In Colorado, that’s exactly what happened recently, according to a FOX31 report. Dozens of drivers in Boulder County are facing major mechanical issues after inadvertently putting diesel into their gasoline-powered vehicles.
Take the case of Dani Alexander, for instance. She said her 2015 Subaru Forester started lugging and chugging almost immediately after she filled up at a local Circle K. “I got gas and about three blocks later, my car started lugging and chugging,” she said. “It’s a really good car and I just got it tuned up on Friday.” The gas station referred Alexander to Travelers insurance, which paid out more than $1,100 for the mistake.

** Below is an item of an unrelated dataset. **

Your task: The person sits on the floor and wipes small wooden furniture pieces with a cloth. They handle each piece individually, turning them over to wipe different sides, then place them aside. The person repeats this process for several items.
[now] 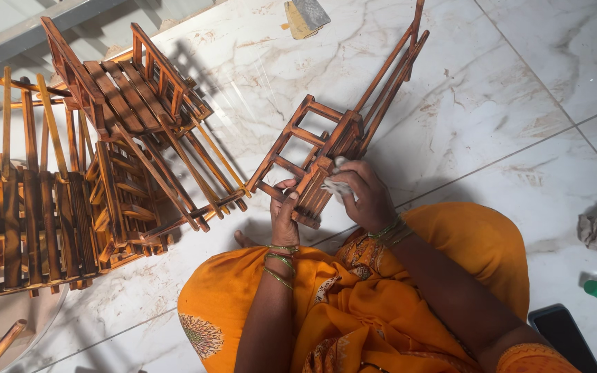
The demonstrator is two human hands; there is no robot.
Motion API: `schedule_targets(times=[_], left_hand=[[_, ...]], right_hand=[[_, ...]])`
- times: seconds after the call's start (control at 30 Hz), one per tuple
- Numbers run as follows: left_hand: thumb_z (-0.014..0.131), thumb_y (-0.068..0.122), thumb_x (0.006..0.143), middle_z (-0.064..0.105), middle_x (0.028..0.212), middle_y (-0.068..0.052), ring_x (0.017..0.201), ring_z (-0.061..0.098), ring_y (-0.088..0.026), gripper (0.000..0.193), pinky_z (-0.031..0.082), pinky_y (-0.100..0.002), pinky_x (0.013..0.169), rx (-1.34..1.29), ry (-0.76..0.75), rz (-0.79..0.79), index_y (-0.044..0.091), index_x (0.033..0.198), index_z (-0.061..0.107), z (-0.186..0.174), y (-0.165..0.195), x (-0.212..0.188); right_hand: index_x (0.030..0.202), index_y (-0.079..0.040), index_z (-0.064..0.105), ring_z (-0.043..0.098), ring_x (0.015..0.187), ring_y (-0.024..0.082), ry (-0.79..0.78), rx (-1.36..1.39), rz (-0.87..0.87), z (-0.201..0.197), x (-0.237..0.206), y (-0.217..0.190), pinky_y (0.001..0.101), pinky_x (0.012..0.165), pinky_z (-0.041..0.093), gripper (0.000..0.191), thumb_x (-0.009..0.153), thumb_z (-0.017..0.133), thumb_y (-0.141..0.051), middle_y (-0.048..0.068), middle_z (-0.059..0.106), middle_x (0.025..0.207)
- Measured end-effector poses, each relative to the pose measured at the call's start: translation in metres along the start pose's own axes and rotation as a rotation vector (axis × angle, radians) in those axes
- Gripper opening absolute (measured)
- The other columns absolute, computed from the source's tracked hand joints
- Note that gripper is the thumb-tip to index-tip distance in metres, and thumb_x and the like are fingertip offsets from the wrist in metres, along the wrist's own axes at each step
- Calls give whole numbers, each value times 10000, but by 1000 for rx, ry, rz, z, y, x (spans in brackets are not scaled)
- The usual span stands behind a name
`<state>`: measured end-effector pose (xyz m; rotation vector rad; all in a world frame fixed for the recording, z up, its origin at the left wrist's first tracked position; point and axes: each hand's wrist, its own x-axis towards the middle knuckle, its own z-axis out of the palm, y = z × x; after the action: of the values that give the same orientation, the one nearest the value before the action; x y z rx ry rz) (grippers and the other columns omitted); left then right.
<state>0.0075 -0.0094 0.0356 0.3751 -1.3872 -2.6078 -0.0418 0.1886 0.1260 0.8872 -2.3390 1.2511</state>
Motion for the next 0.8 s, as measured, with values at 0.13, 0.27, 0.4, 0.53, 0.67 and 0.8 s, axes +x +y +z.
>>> schedule_targets(times=[0.13,0.27,0.4,0.53,0.67,0.8], left_hand=[[660,210,901,617,1061,-1,1043,575,-131,359,443,-316,965,37,38,-21,79,1222,570,-1,1,-2],[664,208,932,599,1043,-46,1018,560,-152,369,439,-334,947,24,-2,-4,74,1262,569,-3,-2,-2],[660,204,932,612,1057,-62,1036,572,-155,382,439,-329,968,22,-8,2,67,1277,569,-5,-6,1],[659,200,917,626,1120,-46,1046,580,-152,374,455,-342,958,-8,-28,34,55,1248,560,-4,-8,5],[657,200,929,606,1132,-55,1057,567,-152,385,453,-329,961,14,-26,43,51,1272,565,-4,-6,4],[650,218,927,616,1121,-58,1025,583,-166,372,478,-340,912,-2,0,-13,60,1251,559,-5,-5,-1]], right_hand=[[1039,-73,629,660,1066,316,-93,-28,121,9,-7,4,414,855,565,324,771,661,106,98,598,1134],[939,-80,656,684,1023,315,-146,-8,167,5,-5,30,401,856,581,254,737,705,67,102,637,1075],[962,-89,668,705,987,288,101,0,223,-17,11,88,374,890,586,242,764,726,37,111,659,1052],[983,-102,702,701,1018,315,47,-85,278,-10,16,129,394,896,579,298,719,769,18,125,689,1058],[908,-111,729,728,976,274,-94,39,508,20,-14,117,374,894,581,237,704,836,-58,100,709,1049],[924,-107,748,737,907,257,-380,175,451,22,-34,90,369,814,587,237,700,774,-35,90,733,977]])
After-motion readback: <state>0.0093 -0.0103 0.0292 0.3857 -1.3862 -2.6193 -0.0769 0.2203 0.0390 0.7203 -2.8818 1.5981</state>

“They did admit it was their mistake. That they has been delivered bad gas that had diesel in it, and that’s where the plumes of black smoke were coming from.” Affected owners started a Facebook group devoted to the problem, and hope to be reimbursed for repairs and their lost time.
Problems down the road?
According to the report and Dani Alexander’s account, it sounds like most drivers only realized the problem when they drove away. That’s far from ideal, since diesel getting into a gasoline fuel system can cause serious damage to the engine. It’s even worse if you put gasoline into a diesel engine, so it’s obviously an accident you don’t want to make yourself.
However, for these owners the problem is even worse in that they went to fill up with gasoline and ended up with diesel due for some unknown reason. Recent stories covering the issue point to a mistake from a third-party vendor, who filled gasoline storage tanks with diesel instead. That’s a terrible situation, since the driver has little way of knowing their fuel is bad.
Circle K could not be reached for comment, at time of writing.
Editor’s Note: For its part, at least the insurance company is helping pay for the claims. Accidents will happen, but as it’s going on in our back yard, we definitely feel for our friends and neighbors whose cars may break down after they fill up at a local gas station.